** Opening RECORDED INFORMATION block **

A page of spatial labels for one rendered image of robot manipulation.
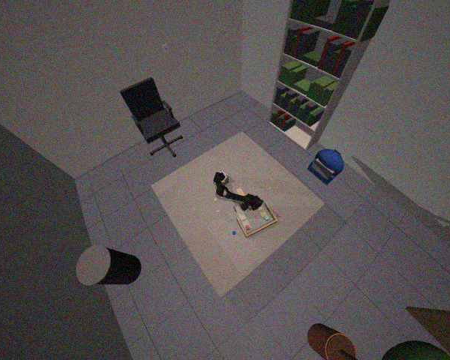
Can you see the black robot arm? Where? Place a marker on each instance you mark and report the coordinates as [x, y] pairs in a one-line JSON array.
[[249, 199]]

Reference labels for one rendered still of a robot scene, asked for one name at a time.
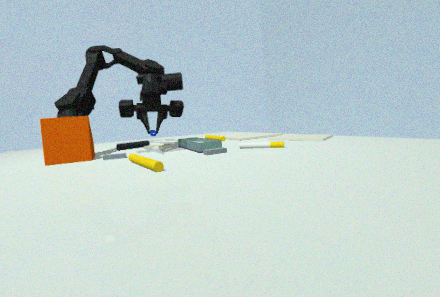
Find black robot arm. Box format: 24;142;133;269
55;45;183;118

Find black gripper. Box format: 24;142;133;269
119;96;184;134

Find black cylinder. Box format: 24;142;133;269
116;140;150;151

** Closing RECORDED INFORMATION block **

▸ EXERCISE AIM
All lines in the listing above with the string "rendered" should be returned.

▸ SOLUTION TO THE EXERCISE
A page of spatial labels for one rendered image of robot manipulation.
Reference labels for one rendered still of a robot scene, asked for one name at a time.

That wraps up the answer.